In the standard jalabhisheka ritual, a devotee first fills a kamandalu with consecrated water and approaches the lingam with reverence and respect. While standing or bowing before the lingam, the devotee pours the water in a slow, unbroken stream. This ensures it flows evenly over the stone surface. While the water cascades, prescribed mantras such as "Om Namah Shivaya," the Śatarudrīya hymn, or the Mahāmrtyuñjayamantra are intoned continuously, invoking Shiva's blessings and purificatory power.

After the completion of the water offering, many temples extend the rite by bathing the lingam in panchamrita. This is a mixture of milk, yogurt, ghee, honey, and sugar. This is followed by the presentation of bilva leaves and fresh flowers, and conclude the ceremony with an ārtī, offering to honor the deity's divine presence. Devotees often collect water from sacred rivers at astronomically auspicious moments, such as Pradosha evenings or during the Purnima lunar phase, to perform jalabhisheka, believing the timing further amplifies the rite's purificatory power.

== Symbolic significance ==
In Hindu belief, the act of jalabhisheka is not just a ritual but a symbolic gesture of spiritual cleansing. It reflects the devotee's intention to purify the mind and soul, to let go of ego and attachments, and to attain a sense of unity with the divine. The flowing of water over the lingam also signifies the eternal nature of time and consciousness, core principles in Shaivism. Scholars highlight that the water used in abhisheka functions as a purifying and sanctifying agent, similar to the water used in Vedic coronation and consecration rituals, representing spiritual transformation and divine blessing.
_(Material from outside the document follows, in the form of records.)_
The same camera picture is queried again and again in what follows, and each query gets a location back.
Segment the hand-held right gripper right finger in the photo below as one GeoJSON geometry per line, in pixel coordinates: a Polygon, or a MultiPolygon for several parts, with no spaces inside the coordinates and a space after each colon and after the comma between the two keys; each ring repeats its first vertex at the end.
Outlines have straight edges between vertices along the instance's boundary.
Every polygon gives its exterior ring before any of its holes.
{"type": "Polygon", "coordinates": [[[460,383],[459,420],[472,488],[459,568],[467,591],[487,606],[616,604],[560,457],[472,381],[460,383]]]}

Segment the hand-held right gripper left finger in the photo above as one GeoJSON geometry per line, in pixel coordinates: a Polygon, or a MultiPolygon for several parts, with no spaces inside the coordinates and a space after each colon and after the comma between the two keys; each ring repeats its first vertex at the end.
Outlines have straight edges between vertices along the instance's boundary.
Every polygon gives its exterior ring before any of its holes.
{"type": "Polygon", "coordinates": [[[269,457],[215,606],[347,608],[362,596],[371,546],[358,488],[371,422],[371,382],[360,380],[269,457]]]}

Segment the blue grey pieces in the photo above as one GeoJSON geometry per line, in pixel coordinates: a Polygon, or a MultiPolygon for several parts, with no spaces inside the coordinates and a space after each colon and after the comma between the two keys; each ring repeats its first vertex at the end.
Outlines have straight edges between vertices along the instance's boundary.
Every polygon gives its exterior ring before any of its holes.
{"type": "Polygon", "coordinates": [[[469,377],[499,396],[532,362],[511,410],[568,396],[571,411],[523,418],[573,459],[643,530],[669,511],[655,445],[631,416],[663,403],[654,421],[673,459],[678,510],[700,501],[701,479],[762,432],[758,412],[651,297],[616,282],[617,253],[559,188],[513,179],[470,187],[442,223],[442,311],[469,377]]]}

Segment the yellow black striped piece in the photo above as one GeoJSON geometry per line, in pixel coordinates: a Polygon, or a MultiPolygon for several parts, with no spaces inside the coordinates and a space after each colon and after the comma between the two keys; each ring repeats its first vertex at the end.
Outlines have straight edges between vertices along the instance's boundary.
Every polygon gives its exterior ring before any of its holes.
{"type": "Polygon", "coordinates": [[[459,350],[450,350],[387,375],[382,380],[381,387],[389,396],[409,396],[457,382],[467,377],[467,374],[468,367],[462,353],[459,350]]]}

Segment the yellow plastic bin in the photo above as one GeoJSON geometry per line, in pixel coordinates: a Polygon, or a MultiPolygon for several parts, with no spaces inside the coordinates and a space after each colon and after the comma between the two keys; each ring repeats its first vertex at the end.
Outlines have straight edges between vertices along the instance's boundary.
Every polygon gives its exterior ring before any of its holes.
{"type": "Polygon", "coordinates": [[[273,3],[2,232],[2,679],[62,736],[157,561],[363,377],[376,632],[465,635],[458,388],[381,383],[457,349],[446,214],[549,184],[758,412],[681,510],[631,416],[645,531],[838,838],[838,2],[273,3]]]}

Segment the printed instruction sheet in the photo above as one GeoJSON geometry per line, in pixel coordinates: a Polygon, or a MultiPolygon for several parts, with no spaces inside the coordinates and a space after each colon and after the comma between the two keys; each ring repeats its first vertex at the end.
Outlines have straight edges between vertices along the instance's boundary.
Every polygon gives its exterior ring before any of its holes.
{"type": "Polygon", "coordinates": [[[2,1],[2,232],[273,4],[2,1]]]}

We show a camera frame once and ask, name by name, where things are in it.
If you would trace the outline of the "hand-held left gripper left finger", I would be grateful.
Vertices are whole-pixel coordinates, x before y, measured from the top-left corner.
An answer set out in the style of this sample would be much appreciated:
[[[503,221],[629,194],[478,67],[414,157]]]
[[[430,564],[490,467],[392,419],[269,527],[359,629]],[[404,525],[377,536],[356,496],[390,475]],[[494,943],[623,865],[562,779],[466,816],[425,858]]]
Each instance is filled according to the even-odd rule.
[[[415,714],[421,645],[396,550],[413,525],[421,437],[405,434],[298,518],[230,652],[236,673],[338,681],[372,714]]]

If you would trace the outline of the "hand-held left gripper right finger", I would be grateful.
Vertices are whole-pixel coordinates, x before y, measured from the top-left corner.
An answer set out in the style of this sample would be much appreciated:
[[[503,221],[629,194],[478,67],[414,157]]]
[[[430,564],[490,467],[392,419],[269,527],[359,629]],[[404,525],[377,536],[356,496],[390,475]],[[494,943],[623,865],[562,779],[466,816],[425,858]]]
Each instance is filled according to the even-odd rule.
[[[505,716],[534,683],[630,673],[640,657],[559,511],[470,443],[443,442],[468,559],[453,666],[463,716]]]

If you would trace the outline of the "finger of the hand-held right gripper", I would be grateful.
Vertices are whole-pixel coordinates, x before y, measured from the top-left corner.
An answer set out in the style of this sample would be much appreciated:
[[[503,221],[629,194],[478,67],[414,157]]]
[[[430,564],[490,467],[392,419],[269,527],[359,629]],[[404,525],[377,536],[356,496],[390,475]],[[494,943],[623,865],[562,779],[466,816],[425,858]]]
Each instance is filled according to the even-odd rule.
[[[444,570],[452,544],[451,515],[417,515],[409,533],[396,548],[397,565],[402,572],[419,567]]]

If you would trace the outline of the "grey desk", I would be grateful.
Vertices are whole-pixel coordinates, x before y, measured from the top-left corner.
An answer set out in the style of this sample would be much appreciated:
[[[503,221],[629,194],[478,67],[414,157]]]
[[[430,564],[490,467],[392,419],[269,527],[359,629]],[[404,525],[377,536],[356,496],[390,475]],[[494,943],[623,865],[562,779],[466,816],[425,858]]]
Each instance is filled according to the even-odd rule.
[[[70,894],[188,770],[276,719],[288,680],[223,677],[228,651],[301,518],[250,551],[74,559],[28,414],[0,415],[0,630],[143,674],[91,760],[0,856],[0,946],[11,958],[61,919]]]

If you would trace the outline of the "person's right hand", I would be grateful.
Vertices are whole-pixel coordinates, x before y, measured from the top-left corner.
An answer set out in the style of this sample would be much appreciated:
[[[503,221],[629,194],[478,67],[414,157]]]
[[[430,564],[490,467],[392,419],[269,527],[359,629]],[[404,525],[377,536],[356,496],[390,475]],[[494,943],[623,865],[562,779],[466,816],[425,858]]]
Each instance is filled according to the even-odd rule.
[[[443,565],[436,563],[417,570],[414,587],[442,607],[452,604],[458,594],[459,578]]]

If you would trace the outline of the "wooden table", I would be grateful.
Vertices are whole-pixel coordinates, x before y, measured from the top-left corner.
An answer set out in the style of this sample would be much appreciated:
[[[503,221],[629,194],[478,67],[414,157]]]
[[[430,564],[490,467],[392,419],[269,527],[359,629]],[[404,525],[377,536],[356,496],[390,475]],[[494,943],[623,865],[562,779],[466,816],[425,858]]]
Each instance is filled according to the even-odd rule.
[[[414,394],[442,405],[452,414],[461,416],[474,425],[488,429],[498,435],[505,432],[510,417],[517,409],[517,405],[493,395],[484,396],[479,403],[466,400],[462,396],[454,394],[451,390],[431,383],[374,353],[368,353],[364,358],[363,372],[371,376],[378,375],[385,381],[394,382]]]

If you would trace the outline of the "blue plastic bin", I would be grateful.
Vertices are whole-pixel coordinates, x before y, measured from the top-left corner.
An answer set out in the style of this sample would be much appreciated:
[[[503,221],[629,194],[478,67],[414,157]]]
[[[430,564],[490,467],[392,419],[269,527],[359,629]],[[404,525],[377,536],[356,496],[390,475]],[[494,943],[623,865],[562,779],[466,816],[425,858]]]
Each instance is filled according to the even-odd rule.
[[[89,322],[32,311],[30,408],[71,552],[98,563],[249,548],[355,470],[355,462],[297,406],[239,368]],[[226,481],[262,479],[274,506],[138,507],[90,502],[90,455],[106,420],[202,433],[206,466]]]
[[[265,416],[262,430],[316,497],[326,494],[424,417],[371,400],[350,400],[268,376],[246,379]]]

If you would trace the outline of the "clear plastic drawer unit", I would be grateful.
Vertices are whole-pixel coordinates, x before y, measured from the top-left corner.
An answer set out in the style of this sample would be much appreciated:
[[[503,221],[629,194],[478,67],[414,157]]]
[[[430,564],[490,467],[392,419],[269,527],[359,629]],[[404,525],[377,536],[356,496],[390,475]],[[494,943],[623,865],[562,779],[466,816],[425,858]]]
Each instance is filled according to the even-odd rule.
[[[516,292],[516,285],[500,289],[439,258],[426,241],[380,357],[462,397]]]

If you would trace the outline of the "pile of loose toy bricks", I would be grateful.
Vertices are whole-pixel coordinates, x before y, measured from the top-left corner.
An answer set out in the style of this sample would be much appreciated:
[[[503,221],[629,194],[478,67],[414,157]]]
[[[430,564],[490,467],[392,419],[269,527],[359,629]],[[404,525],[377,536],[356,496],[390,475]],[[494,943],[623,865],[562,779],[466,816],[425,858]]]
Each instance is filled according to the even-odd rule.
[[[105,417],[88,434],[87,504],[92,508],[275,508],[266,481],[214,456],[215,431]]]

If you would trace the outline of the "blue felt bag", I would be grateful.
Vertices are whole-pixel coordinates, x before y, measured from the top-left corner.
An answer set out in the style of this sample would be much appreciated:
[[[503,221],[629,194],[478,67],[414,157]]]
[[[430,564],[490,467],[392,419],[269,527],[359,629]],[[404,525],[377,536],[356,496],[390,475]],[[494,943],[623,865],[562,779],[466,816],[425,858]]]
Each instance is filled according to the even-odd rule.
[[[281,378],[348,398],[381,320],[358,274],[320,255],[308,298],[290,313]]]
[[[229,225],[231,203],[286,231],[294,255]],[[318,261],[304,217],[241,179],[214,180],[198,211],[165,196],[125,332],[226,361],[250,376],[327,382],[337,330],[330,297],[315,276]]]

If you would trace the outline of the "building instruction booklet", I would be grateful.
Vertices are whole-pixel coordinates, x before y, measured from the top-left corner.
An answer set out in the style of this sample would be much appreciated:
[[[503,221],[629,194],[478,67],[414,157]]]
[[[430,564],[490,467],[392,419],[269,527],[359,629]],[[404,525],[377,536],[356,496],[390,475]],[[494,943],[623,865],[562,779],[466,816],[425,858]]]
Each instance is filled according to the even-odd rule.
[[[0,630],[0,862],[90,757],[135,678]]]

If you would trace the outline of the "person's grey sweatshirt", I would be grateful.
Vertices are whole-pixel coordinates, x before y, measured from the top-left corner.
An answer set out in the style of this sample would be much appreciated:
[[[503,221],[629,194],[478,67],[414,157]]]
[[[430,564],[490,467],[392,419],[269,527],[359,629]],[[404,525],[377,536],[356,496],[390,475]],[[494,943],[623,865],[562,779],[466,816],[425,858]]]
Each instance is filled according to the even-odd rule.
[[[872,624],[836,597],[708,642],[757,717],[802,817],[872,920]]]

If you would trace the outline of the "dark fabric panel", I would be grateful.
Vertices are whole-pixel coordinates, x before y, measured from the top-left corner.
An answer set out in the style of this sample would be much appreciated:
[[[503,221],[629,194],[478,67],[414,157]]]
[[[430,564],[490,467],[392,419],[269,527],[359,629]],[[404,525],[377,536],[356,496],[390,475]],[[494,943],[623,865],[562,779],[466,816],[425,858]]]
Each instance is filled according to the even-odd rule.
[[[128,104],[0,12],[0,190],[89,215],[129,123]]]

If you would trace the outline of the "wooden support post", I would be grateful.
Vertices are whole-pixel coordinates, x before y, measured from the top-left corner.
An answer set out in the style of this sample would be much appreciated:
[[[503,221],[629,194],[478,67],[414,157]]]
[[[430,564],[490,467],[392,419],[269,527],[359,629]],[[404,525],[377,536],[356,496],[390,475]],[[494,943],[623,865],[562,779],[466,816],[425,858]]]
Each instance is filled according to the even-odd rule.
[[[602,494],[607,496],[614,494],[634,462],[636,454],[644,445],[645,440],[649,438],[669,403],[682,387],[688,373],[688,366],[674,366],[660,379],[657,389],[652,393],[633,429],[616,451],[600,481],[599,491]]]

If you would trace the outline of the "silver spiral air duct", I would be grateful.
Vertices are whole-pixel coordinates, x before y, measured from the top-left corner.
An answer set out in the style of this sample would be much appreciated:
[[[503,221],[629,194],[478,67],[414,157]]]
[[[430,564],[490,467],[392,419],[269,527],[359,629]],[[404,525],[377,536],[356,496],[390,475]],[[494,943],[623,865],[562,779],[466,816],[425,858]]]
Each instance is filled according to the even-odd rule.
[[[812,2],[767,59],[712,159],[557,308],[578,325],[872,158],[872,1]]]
The ritual also facilitates a transition from the mundane to the sacred, which is a common purpose of purification rites in many religious traditions.

== Regional variations ==
In different parts of the world, Shiva worship through water offerings takes on unique local flavors. In northern India, at shrines like Somnath, Kedarnath and Varanasi, devotees pour Ganges water (sometimes mixed with saffron) over the lingam during Shravana and Maha Shivaratri, celebrating the river's purifying power. Down south, temples such as Chidambaram and Madurai follow a six-times-daily ritual schedule, using not only water but also substances like sandal paste, pomegranate juice and turmeric in precise sequence. In eastern India, at Bhubaneswar's Lingaraja Temple, the sacred Bindusagar tank supplies water for communal ablutions, tying the lingam's care directly to the holy lake.

Out west, Ujjain's Mahakaleshwar Temple begins each day before dawn with the famous Bhasma Aarti, pouring water and then sacred ash over the lingam to symbolize life's cycles and the shedding of ego. Across the Himalayas in Nepal, priests at Pashupatinath draw water from the Bagmati River (often blending it with milk, ghee, honey and curd) for dawn abhisheka, linking Shaiva rites to both Vedic and Tantric traditions. And in Bali, the Melukat ceremony at temples like Tirta Empul uses holy spring water under priestly guidance to cleanse body and spirit, showing how the simple act of pouring water becomes a deeply meaningful ritual across cultures.